**Dataset content**
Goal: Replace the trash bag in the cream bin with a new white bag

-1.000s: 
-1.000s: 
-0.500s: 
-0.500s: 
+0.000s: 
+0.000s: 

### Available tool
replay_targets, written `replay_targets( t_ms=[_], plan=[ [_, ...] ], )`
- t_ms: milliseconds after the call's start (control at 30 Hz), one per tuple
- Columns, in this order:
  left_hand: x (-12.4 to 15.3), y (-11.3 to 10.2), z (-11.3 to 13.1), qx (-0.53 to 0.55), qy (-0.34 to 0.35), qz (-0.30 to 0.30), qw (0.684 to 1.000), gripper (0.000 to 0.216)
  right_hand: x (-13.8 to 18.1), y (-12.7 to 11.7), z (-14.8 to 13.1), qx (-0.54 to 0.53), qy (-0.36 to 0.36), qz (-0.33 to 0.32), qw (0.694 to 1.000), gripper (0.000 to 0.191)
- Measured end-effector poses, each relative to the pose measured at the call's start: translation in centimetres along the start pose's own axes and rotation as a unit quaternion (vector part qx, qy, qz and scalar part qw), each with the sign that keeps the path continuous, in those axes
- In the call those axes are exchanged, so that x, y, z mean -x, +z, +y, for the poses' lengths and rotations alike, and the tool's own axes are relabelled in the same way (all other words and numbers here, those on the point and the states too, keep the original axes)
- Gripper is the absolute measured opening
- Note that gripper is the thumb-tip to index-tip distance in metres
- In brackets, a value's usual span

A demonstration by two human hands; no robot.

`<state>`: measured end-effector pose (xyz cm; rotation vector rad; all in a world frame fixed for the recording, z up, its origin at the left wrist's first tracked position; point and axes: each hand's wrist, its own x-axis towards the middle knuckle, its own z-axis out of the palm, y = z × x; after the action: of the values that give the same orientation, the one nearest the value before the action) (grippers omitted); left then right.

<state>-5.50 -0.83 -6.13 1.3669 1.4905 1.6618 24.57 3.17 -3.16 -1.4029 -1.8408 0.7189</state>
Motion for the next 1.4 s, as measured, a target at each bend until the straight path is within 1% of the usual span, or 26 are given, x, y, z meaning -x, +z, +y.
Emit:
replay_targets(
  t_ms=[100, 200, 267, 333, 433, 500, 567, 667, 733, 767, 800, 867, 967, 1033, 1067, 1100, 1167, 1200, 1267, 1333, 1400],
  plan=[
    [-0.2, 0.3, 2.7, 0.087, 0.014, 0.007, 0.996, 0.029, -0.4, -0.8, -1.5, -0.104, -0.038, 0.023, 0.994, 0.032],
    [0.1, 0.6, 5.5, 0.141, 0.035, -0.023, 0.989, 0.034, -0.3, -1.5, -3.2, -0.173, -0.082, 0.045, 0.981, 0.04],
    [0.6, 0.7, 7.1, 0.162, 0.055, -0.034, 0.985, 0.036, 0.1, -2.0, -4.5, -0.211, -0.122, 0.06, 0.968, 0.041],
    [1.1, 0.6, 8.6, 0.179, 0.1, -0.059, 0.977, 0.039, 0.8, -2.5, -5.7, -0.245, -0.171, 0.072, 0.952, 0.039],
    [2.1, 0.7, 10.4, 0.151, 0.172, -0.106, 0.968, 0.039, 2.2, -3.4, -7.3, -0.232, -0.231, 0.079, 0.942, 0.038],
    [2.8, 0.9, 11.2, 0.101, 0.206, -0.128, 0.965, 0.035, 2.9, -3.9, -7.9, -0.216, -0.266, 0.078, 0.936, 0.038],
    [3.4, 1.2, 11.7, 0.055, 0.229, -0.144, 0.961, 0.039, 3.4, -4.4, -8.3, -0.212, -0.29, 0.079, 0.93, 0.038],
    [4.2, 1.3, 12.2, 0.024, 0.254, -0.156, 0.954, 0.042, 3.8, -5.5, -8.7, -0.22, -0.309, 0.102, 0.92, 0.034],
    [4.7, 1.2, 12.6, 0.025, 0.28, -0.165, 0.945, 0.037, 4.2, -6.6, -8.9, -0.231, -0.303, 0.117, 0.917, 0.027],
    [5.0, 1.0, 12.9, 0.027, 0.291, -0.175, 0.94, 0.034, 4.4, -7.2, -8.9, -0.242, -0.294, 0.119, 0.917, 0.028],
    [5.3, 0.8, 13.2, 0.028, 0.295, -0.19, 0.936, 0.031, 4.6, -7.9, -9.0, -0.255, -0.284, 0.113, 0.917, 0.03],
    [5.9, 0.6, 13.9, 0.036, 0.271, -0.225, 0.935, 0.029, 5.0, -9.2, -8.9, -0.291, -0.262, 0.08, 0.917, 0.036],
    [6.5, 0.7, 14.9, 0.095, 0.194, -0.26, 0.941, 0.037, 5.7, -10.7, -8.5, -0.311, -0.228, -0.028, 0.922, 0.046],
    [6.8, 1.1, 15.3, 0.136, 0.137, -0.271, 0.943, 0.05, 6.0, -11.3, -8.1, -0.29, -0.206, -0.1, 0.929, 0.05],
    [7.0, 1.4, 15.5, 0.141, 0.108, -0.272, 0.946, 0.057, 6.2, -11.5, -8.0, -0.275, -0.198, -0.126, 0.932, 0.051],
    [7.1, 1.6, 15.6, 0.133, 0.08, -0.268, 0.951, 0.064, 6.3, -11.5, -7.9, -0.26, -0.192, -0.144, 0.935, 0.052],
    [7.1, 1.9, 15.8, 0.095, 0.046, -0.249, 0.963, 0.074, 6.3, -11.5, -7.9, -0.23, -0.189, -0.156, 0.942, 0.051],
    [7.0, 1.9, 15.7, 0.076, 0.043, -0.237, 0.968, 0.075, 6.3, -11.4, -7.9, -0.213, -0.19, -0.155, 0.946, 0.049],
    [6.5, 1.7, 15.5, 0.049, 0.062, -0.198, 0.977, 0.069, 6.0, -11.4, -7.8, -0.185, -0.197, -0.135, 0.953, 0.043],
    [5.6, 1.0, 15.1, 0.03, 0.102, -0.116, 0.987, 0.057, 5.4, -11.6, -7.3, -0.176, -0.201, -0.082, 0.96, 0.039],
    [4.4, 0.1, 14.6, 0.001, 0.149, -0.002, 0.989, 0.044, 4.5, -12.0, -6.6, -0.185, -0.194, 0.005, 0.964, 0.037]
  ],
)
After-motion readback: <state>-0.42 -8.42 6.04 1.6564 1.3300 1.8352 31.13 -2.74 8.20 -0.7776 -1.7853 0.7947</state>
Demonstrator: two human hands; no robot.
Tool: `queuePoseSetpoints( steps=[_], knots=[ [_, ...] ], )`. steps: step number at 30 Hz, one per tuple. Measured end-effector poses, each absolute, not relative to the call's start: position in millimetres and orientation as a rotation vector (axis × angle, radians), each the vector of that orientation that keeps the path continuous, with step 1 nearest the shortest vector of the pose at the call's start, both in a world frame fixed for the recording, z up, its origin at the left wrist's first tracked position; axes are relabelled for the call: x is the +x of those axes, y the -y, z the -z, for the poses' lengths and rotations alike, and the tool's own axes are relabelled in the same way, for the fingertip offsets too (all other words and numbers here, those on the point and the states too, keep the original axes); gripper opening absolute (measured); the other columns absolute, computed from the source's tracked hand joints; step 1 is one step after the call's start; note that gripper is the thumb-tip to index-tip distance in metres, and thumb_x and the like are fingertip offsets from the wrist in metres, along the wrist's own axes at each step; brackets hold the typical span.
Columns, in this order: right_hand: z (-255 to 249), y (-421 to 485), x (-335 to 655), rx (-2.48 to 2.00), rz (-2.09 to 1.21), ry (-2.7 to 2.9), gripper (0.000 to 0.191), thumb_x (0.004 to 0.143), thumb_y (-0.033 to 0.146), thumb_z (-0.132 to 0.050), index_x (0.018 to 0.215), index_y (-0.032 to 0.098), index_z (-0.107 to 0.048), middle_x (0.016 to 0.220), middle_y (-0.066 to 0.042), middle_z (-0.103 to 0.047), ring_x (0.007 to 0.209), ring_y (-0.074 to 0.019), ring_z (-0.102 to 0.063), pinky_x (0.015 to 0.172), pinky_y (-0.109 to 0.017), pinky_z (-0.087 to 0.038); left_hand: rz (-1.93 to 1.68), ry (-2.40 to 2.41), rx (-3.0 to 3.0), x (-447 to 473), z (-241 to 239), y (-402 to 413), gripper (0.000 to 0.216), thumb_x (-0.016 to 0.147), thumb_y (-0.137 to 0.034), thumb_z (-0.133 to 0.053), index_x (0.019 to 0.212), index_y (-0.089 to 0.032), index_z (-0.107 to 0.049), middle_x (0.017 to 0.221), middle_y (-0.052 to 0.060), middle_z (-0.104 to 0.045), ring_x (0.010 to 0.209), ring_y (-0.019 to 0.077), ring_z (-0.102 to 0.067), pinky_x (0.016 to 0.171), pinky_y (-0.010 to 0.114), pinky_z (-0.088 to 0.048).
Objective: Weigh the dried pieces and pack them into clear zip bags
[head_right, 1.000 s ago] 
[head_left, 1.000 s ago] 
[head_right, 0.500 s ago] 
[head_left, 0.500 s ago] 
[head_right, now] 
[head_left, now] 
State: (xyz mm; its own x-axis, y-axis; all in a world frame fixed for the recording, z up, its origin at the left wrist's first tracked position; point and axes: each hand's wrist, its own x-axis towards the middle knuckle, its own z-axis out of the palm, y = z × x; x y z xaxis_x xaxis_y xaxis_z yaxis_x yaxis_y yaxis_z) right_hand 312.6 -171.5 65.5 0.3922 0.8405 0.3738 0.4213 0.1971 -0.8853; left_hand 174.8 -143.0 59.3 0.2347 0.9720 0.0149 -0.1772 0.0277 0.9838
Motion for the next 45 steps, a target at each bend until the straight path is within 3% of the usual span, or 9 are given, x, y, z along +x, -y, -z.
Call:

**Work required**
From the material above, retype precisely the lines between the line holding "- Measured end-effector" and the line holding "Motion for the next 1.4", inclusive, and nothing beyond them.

**Response to this exercise**
- Measured end-effector poses, each relative to the pose measured at the call's start: translation in centimetres along the start pose's own axes and rotation as a unit quaternion (vector part qx, qy, qz and scalar part qw), each with the sign that keeps the path continuous, in those axes
- In the call those axes are exchanged, so that x, y, z mean -x, +z, +y, for the poses' lengths and rotations alike, and the tool's own axes are relabelled in the same way (all other words and numbers here, those on the point and the states too, keep the original axes)
- Gripper is the absolute measured opening
- Note that gripper is the thumb-tip to index-tip distance in metres
- In brackets, a value's usual span

A demonstration by two human hands; no robot.

`<state>`: measured end-effector pose (xyz cm; rotation vector rad; all in a world frame fixed for the recording, z up, its origin at the left wrist's first tracked position; point and axes: each hand's wrist, its own x-axis towards the middle knuckle, its own z-axis out of the palm, y = z × x; after the action: of the values that give the same orientation, the one nearest the value before the action) (grippers omitted); left then right.

<state>-5.50 -0.83 -6.13 1.3669 1.4905 1.6618 24.57 3.17 -3.16 -1.4029 -1.8408 0.7189</state>
Motion for the next 1.4 s, as measured, a target at each bend until the straight path is within 1% of the usual span, or 26 are given, x, y, z meaning -x, +z, +y.

Output for the exercise is now complete.